I will be exhibiting a series of 30 mixed media textile pieces and prints which visually represent some of the experiments and observations which Darwin made on the action and movement of worms. They will relate to the titles of paragraphs in Darwin's book. All 30 pieces will be individual works, but will make up a whole story.

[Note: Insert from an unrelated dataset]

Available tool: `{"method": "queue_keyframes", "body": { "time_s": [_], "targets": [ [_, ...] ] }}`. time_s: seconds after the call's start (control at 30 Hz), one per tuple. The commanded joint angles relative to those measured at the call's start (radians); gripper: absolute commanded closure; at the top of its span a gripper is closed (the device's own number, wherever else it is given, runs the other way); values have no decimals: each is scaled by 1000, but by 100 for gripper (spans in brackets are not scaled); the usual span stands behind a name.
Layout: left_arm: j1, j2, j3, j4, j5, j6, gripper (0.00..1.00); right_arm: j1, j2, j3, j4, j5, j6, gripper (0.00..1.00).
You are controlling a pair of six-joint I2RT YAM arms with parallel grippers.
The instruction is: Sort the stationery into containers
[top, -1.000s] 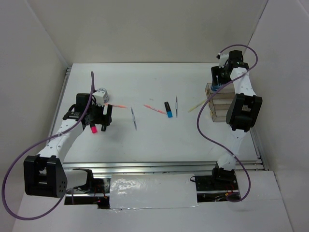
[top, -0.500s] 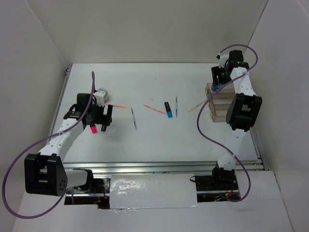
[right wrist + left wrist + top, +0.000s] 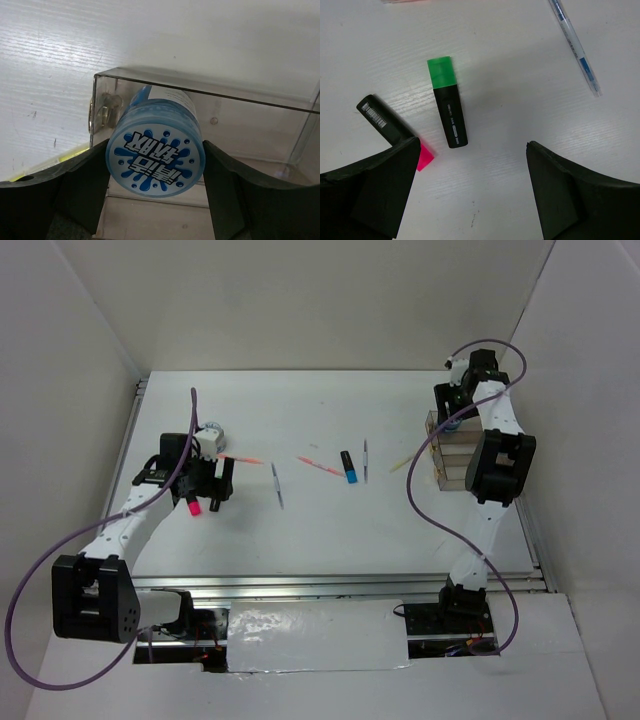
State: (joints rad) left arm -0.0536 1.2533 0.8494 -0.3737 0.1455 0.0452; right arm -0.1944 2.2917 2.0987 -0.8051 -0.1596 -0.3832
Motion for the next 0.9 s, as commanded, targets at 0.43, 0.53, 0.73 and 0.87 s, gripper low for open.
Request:
{"method": "queue_keyframes", "body": {
  "time_s": [0.43,0.53,0.73,0.87],
  "targets": [
    [51,-28,154,103,-78,-76,1,12,-147,77,-46,-55,70,5],
    [107,63,233,96,-141,-56,1,16,-242,8,-40,-93,99,5],
    [141,308,457,116,-139,19,1,26,-428,-236,-28,-164,139,3],
    [144,493,585,98,-113,27,1,29,-500,-338,-31,-195,147,0]
  ]
}}
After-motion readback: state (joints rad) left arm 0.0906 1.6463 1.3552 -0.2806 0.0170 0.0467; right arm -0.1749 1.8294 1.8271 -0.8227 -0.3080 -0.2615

Movement and Action of Worms

1. Sites inhabited
2. Nocturnal
3. Wander from the burrow
4.Structure 
5. Senses
6. Mental qualities
7. Food and digestion
8. Calciferous glands
9. Manner of prehension
10. Protection of burrows
11. Intelligence 
12. Excavation of the burrow 
13. Earth swallowed as food
14. Depth of the burrow
15. Construction of the burrow
16. Erection of their castings
17. The collapse of old burrows
18. Their wide distribution
19. Brought up by worms
20. Undermined by worms
21. Number of worms
22. Annually accumulated
23. Burial of the remains
24. Disintegration and denudation
25. Aided by worms
26. Ledges on hillsides
27. Castings blown to leeward
28. Ancient mounds
29. Anciently ploughed fields
30. Mould over the chalk

Whilst in London, cat and dog sitting, I hope to be researching and sketching for this new project.
(As well as undertaking a reconnaissance mission for the 'screen' project, which I am undertaking with artist/blacksmith David Stephenson.)
Hopefully - more information on that available shortly!